Rob sketched a few more lines on the map. "Might as well plan for everything. I bet she's still carrying that burner phone. You know. The number she gave Joe."

"Maybe."

"It'd be fun to ring that at the right moment."

"Are you enjoying this?"

"No, but I'm good at it. And that makes me feel better." Rob checked over his shoulder before pulling out onto the road again. "Okay, Porton here we come."

Mike bought trackers and SIMs for all the cars, plus a wrist GPS and some extra units in case things panned out as they feared and he got the chance to tag a surveillance vehicle. The magnetic variety had a two-month battery life, ample if the worst happened. When they got home, he made it his first priority to find Ian and make sure his personal tracker was set up properly.

"He's been in the store room all morning updating the inventory," Livvie said. "Don't worry, I checked. He's just staying busy."

Ian, like Rob, always needed to find chores to do. The store room housed steel racks of food, fuel, bottled water, generators, and other survival essentials in case the house was cut off by bad weather and they needed to ride things out for a couple of weeks. Mike walked through the garage and opened the store doors.

"Ian?" Mike couldn't see him for a moment, but the tiled floor was immaculately clean and the items on the shelves were sorted and lined up as neatly as a supermarket display. "I got you a GPS tracker watch.

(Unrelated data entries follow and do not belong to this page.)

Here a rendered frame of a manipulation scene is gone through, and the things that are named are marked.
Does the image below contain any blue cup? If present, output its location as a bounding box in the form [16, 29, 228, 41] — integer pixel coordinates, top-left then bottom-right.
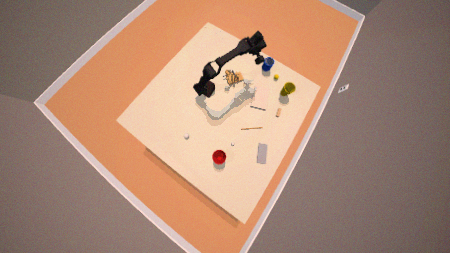
[262, 57, 274, 71]

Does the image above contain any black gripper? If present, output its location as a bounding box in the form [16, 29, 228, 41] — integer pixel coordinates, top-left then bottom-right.
[249, 46, 264, 66]

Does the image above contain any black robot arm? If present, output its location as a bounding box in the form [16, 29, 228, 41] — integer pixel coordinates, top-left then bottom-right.
[193, 31, 267, 96]

That way you won't forget it."

Mike peered around the first row of shelves. Ian was sitting on a set of steps, looking at the palm of his hand as if he was lost in thought. A gas lighter and a small mirror sat on the shelf next to him.

"Ian? Are you okay?"

He looked slightly embarrassed and put his hands together. Mike wondered what he'd interrupted.

Now there's a fatherhood lesson. Knock and wait. Got it.

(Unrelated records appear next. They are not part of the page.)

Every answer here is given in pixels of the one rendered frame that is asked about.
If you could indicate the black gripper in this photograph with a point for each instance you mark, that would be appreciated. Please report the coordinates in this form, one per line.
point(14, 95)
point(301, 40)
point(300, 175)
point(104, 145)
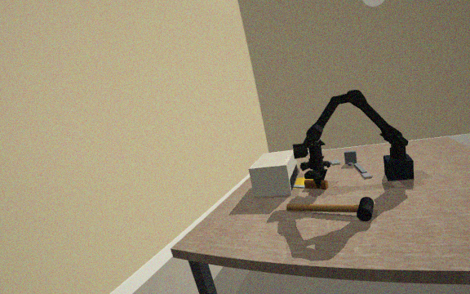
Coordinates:
point(318, 173)

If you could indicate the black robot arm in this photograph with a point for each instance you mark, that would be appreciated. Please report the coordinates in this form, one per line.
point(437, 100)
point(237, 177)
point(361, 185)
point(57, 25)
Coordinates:
point(355, 97)

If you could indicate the mallet with wooden handle and black head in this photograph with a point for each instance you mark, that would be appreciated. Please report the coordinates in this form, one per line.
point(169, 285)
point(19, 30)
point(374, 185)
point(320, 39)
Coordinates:
point(364, 210)

"I don't know if you'll understand," Ian said.

Mike wheeled a portable generator into the aisle and sat down on it. "Try me. I used to be eighteen, believe it or not."

Ian looked down awkwardly at his hands. Mike expected him to open up about some crisis of confidence or offer more apologies, but he simply unclasped his hands and turned the left one palm up to show Mike. Perhaps this was some new camouflage trick that hadn't quite gone to plan.

But the thought lasted less than a heartbeat. Ian's left palm was blistered and burned. Mike's gut flipped over.

"What the hell happened?" He leaned forward to inspect the burn, but Ian pulled his hand away. "You had an accident? We need to put a dressing on that."